Penske Technology Group Enables Motorsport Teams to Improve Vehicle Performance
Challenge
Solution
Results
- Reduced development time by more than 50%
- Increased offline testing
- Streamlined development
Penske Technology Group (PTG) receives varying requests from motorsport teams to more accurately predict vehicle performance before racing events. To meet the demand, PTG offers a dynamic shaker rig and analysis services based on MathWorks tools to determine the appropriate adjustments to damping characteristics that improve racecar performance.
"We see three to five teams per week—each with slightly different requests. We need analysis software that enables us to reuse our work and reduce development time," says Tom Sweetland, lead engineer at PTG. "MathWorks tools enable us to solve our customers’ problems without spending half the day writing code, while simplifying data analysis and dedicating more time to testing."
Challenge
PTG needed to find optimal damping characteristics of cars on its test rig to improve vehicle performance. To satisfy concurrent customer requests, PTG also needed to develop flexible analysis tools with an easy-to-learn programming language that included graphics and GUI-building capabilities. Moreover, because its shaker rig is in constant use, PTG sought to perform tests via computer simulations.
Finally, PTG required an analysis environment that could handle the logging of millions of data points as well as offer deployment capabilities for distributing analysis tools to its customers for further testing.
Solution
PTG uses MathWorks tools to analyze track, shaker rig, and simulated data as well as to deploy its tools to customers for further testing.

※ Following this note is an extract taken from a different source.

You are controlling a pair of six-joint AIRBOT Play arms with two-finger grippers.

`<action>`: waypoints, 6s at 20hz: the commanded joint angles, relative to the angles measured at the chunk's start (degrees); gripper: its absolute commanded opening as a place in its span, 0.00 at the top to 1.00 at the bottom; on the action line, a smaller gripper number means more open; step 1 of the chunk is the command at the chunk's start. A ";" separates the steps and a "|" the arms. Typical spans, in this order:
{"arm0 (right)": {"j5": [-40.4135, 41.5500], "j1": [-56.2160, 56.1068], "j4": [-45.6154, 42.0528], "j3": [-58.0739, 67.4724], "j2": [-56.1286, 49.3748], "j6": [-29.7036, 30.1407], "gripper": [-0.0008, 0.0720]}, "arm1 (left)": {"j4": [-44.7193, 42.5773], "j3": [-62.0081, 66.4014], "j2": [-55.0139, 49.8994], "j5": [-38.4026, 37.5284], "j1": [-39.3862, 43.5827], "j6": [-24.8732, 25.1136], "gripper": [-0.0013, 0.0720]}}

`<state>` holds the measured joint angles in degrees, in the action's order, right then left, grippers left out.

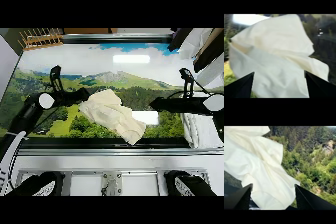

PTG’s shaker rig includes seven hydraulic actuators, four for road simulation and three that connect to the body of the car to simulate banking, cornering, and aerodynamic loads. “Our shaker rig is a tool for teams to tune vehicle dynamics for their car by adjusting spring and shock parameters,” Sweetland explains. “It’s based on finding the right damping characteristics for a car and investigating how a car will respond when it’s on a track.”
Customers provide recorded track data that measures damper displacement and hub acceleration. PTG engineers bring this data into MATLAB® and use preprocessing tools developed in MATLAB to extract the required data before filtering or resampling the data. The car is installed on the rig and this data is used to develop actuator loads and displacements that recreate the track data.
During shaker rig testing, the engineers use tools developed with MATLAB to analyze and display data in time and frequency domains. They adjust damping parameters of basic car models generated in Simulink® and Deep Learning Toolbox™ until the model simulations match up with the test data. They then use Optimization Toolbox™ with Simulink Design Optimization™ to optimize parameters to obtain the best track performance.
“Developing our applications with MATLAB is very quick,” says Sweetland. “We can concentrate on designing the interface rather than coding and implementing it. We log more than 600 million data points per test day, which are all analyzed with our MATLAB tools.”
Engineers use MATLAB Compiler™ to provide racing teams with tools for further analysis of shaker rig and simulation data. They also use these tools to analyze track test data.
PTG also uses Simulink to model aerodynamic loads that determine proper downforce loads for the actuators. They use Simulink Coder™ to automatically generate C code from the model, which is run in real time on the rig controller. This enables the rig actuators to respond correctly to changes in vehicle attitude.
They plan to use Simulink with Simscape Multibody™ to develop models of complete rig and car systems, enabling them to simulate full tests. “We want to try out new control routines on a virtual model of the rig and car to see how it performs without actually needing the rig and car available,” notes Sweetland. “This will be very beneficial because our facility is 100% booked.”
Results
Reduced development time by more than 50%. “Because MATLAB is an easy language to use, we spend most of our time getting the numbers to do what we want rather than programming,” says Sweetland. “Unlike other languages, MATLAB includes built-in debugging and plotting tools, so I don’t have to implement those from another source or write them myself, which would take two to four times longer.”
Increased offline testing. “Simulink enables us to simulate our tests on a virtual model,” says Sweetland. “This helps us optimize our damping characteristics and run more offline simulations, which allows us to make better use of test time on the rig.”
Streamlined development. “We do a lot of modeling in Simulink and Simscape Multibody,” notes Sweetland. “The integration between the analysis features of MATLAB and the modeling capabilities of Simulink helps us streamline our development.”